No Brasil, há várias leis de fomento ao mecenato, dentre elas a Lei nº 8.313/91 (Lei Rouanet), que prevê incentivos fiscais a pessoas físicas e jurídicas. O Estado do RS também dispõe da Lei Estadual nº 10.846/96 sobre compensações de até 75% do valor aplicado com o ICMS (Imposto sobre Circulação de Mercadorias e Serviços) em projetos e investimentos voltados à cultura e sua preservação.

Empresas públicas ou privadas podem ter seu nome associado a instituições culturais e isso gera uma imagem positiva de respeito e envolvimento com o grupo social, no qual estão inseridas. Há, assim, uma propaganda afirmativa de comprometimento, valorização e respeito à cultura local. Em última análise, há, por parte dos consumidores locais, uma valorização e preferência a marcas e mercadorias produzidas por empresas comprometidas e engajadas.

Além disso, estabelecer convênios entre o AHRS e as Universidades resultará em proveito para ambos órgãos, pois oportunizará a experiência ao futuro profissional (estudante universitário), além de lhe agregar conhecimento prático e teórico de sua área. O AHRS, por seu turno, terá em seu quadro provisório de funcionários, estagiários qualificados e aptos a realizar as intervenções tão necessárias aos documentos, sempre sob orientação dos restauradores do arquivo. Não haverá vínculo empregatício entre o AHRS e os estagiários universitários, apenas a contratação sob a condição de aprendiz.

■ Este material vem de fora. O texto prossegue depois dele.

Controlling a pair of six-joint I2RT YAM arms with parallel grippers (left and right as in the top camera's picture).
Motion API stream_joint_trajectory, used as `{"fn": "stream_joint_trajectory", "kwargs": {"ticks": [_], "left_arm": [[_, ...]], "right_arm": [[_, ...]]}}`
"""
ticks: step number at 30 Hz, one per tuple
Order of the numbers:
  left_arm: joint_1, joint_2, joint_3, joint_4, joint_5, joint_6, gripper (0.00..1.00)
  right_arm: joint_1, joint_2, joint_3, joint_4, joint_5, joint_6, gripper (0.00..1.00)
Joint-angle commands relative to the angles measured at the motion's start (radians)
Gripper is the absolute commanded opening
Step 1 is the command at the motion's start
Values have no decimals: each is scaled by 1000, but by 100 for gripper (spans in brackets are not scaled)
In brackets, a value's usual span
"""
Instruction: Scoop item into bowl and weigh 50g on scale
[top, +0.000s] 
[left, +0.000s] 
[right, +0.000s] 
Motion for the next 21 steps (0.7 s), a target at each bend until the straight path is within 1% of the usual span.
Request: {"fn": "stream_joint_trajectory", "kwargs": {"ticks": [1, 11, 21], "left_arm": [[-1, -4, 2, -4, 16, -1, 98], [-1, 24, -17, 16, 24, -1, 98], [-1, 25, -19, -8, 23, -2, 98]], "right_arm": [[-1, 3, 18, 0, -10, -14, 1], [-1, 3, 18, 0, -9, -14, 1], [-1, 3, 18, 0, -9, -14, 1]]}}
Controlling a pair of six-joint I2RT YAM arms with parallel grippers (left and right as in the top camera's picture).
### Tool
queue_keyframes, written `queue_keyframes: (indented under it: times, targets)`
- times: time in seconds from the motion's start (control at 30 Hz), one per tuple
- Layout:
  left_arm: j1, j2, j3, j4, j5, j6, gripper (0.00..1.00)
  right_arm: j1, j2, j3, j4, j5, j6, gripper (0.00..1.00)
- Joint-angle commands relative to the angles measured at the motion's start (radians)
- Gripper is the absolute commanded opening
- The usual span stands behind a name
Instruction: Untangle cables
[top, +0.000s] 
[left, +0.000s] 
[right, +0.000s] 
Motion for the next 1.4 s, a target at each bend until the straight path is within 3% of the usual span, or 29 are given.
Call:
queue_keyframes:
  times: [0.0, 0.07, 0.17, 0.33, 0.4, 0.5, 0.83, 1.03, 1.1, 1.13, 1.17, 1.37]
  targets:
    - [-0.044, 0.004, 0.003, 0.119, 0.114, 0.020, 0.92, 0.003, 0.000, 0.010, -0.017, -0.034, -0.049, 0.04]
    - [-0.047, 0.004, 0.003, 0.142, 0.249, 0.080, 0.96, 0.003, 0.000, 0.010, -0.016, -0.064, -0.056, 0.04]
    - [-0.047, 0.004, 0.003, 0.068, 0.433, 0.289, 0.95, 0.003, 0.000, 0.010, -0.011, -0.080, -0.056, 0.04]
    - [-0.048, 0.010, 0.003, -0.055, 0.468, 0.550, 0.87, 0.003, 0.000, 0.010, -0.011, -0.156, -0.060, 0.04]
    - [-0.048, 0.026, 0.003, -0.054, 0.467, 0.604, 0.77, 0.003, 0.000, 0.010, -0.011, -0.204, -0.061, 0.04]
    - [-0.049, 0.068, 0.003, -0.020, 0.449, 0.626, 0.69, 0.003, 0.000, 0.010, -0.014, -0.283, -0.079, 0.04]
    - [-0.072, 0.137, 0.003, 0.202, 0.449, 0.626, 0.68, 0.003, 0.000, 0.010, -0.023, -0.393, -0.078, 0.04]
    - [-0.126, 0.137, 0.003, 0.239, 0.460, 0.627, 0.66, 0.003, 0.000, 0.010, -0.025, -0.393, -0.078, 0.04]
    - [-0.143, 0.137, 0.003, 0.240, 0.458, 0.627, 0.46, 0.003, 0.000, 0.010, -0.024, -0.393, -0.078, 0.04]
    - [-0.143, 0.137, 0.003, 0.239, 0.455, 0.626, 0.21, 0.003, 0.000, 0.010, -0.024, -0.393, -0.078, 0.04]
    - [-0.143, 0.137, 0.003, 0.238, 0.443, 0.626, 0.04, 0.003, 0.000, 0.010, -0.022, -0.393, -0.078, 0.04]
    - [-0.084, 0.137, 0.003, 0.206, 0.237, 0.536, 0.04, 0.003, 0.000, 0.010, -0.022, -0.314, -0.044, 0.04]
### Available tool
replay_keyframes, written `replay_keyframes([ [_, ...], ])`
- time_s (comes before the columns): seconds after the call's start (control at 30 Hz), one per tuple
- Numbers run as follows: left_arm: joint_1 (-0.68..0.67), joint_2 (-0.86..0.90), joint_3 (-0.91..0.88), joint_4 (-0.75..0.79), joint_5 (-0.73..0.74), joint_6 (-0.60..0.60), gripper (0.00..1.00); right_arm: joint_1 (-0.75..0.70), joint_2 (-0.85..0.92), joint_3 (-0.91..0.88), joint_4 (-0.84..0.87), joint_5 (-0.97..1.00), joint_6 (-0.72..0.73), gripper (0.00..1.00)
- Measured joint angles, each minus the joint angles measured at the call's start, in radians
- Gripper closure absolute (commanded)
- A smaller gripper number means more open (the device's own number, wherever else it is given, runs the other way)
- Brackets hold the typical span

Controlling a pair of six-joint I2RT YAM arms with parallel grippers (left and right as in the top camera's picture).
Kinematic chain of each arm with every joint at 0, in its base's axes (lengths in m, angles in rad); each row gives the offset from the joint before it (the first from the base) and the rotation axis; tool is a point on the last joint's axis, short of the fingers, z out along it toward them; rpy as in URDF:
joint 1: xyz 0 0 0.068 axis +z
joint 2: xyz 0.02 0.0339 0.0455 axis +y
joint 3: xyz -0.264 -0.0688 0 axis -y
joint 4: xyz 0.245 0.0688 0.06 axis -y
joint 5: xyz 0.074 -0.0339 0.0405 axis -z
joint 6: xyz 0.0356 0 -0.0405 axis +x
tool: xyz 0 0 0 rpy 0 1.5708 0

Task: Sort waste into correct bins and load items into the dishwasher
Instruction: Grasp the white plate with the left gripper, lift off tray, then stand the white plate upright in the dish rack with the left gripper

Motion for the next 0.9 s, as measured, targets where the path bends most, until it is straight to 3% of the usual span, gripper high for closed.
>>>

A restauração, digitalização e disponibilização em suporte eletrônico do Acervo do AHRS resultará na preservação da história da Imigração no Sul do Brasil, sua fácil acessibilidade e servirá, também, como referência de consulta e estudo para pesquisadores de todo o mundo. Democratiza o conhecimento e amplia novas perspectivas de estudos acadêmicos sobre o fenômeno universal da Imigração.

A documentação, por ora, é constituída de originais sem nenhum tipo de reprodução. O suporte papel é frágil e o tempo, pragas e manuseio irresponsável aceleraram o processo natural de deterioração dos exemplares.

A preservação do acervo do AHRS, iniciando pelo fundo de Imigração, o mais buscado pela comunidade e o mais danificado, é apenas o início para outros projetos futuros de recuperação e divulgação do conhecimento sobre a memória sócio-cultural do Estado do Rio Grande do Sul.

A participação ativa e positiva de toda a gama social – comunidade, iniciativa privada e instituições públicas – é a alternativa mais viável, senão a solução para a recuperação, preservação e divulgação dinâmica do Acervo do AHRS.

Garantir a perenidade desses documentos em outros suportes e disponibilizá-los significa garantir a preservação da História Universal da Imigração, ou seja, de nossa memória.

Elisandro José Migotto

Porto Alegre-RS

emigotto@hotmail.com



[1] Informação obtida no site da Secretaria de Estado da Cultura do RS, disponível em: http://www.cultura.rs.gov.br/principal.php?inc=arq_hist ; acessado em 12 de abril de 2008.

Nota do blog:

Infelizmente não consegui reproduzir as fotos tiradas pelo Elisandro, mas dá para comprovar o lastimável estado de muitos documentos ao vê-las.